• _WHAT YOU ARE ASKED TO DO_: Over all lines in the data below, count those holding "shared" and give only the result.

• _INFORMATION SHOWN_:
┌──

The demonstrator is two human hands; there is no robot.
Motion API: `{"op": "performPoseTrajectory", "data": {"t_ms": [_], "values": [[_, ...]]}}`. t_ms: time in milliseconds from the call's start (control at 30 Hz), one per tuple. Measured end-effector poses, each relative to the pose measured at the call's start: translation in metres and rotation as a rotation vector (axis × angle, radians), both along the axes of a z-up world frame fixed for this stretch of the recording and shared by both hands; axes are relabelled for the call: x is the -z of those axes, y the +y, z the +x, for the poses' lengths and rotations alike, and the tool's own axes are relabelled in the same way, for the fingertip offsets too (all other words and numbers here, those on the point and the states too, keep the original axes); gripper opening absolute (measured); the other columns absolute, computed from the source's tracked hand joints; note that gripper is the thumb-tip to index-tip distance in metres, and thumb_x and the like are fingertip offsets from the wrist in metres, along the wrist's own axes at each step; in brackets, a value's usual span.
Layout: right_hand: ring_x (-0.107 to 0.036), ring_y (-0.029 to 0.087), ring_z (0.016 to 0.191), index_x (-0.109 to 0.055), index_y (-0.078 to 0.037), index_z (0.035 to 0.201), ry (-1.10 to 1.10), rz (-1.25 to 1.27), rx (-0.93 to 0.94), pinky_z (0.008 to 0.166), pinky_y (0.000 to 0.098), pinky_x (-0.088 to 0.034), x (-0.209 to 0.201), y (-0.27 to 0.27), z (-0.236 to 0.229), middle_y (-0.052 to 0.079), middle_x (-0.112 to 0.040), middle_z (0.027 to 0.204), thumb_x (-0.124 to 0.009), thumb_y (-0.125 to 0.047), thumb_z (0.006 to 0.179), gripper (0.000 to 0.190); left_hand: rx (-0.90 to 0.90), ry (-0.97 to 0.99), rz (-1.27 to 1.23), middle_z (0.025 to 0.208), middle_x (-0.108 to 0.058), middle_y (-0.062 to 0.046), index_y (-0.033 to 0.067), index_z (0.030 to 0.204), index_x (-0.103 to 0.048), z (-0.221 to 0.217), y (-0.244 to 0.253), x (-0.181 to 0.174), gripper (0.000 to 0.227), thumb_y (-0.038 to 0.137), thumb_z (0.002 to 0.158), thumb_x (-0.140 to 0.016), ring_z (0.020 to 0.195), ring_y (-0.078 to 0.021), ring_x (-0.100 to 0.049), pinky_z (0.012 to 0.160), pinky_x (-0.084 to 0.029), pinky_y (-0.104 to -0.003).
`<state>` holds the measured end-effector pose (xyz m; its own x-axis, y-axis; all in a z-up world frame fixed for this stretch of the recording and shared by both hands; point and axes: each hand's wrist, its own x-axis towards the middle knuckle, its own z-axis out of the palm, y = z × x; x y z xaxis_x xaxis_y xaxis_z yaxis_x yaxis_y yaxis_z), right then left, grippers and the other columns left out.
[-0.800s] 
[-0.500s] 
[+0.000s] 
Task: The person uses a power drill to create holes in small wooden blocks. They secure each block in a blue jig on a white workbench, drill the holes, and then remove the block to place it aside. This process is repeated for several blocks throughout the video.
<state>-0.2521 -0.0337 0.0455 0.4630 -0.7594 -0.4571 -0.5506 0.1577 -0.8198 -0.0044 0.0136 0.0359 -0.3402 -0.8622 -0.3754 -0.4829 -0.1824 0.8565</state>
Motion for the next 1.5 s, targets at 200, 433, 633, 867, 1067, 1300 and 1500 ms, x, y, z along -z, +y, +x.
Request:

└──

• _OUTPUT FOR THIS TASK_: 2